Storck-Gutachter Frank Schmidt ist der Meinung, dass genügend Wasser da und zwar in einem tiefer liegenden Stockwerk, das eine Schicht von undurchlässigem Geschiebemergel von dem Grundwasserleiter trennt, aus dem die Vegetation ihren Bedarf zieht. Genau daran macht der BUND allerdings seine Kritik fest. Denn der von Storck beauftragte Hydrogeologen hat für sein Urteil ein zweidimensionales Grundwasserströmungsmodell eingesetzt. Mit diesem könne man jedoch gar nicht korrekt beurteilen, welche Reichweite die Absenkungen durch den Brunnenbetrieb haben. „Die entscheidende Frage ist doch: Woher kommt das Wasser, und gibt es davon genug?“, sagt Hydrogeologe Dr.

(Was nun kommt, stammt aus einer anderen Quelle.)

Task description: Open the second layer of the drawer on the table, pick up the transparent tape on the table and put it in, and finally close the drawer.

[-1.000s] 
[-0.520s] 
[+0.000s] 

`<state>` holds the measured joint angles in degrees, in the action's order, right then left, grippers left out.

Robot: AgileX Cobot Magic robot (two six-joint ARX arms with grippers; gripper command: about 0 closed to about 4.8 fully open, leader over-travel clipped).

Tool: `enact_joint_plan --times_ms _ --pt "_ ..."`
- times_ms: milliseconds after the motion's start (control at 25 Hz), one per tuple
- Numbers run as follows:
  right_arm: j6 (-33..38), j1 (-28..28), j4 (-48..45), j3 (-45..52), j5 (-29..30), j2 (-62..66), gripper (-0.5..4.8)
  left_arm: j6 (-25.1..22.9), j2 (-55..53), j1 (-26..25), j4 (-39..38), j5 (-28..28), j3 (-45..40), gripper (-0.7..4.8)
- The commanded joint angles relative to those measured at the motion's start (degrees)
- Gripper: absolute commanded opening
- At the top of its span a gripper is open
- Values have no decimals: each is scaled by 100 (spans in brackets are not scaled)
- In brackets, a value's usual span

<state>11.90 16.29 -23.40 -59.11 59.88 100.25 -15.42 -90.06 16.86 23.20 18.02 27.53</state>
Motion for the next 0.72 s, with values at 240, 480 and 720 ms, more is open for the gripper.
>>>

Dümmer, der bis zum Ruhestand für die Untere Wasserbehörde der Stadt Bielefeld gearbeitet hat. Alle entscheidenden Parameter berücksichtigen, im Gelände darstellen, messen und rechnen: Das Modell des Storck-Fachmanns halten die Verbände in diesem Fall für gänzlich ungeeignet: Es fehlten Aussagen zur Neubildung von Grundwasser und zu den Zuflüssen an den Rändern des Einzugsgebietes oder sie seien fachlich nicht nachzuvollziehen. Wechselwirkungen zwischen den beiden Wasser-Reservoiren würden nicht geklärt.
Veraltetes Modell
Der Untersuchungsraum, über den der Gutachter spreche, umfasse nicht einmal alle Wasserentnehmer, sehen die Hydrogeologen auch die Gefahr einer Förderkonkurrenz: Die Stadt bezieht ihr Trinkwasser bekanntlich aus zwei Wasserwerken: Aber Tatenhausen sei gerade einmal mit abgebildet, das Wasserwerk Bokel an der Kölkebecker Straße werde überhaupt nicht berücksichtigt. Dr. Dümmer: „Hier wurde willkürlich ein Rand gezogen, ohne zu berücksichtigen, was in der Natur passieren kann. “ Das Modell entspreche nicht den einschlägigen Anforderungen nach den anerkannten Regeln der Technik und sei nicht in der Lage, mögliche Folgen für Laibach, Loddenbach und Ruthebach zu beschreiben. Eine „Überstrapazierung“ könne gegebenenfalls auch die Vorfluter trocken fallen lassen. „Vor einer Umlegung des Laibaches sollte ein unabhängiger Gutachter eine Aussage machen“, fordert der BUND und kritisiert weiter, dass die Auswirkungen auf den Wald und die landwirtschaftlichen Flächen nicht bestimmt werden sowie Flächenversiegelungen – beispielsweise durch die Autobahn – nicht berücksichtigt. Die Verbände regen an, gegebenenfalls eine Umweltverträglichkeitsprüfung – vor allem im Hinblick auf das FFH-Gebiet – durchzuführen.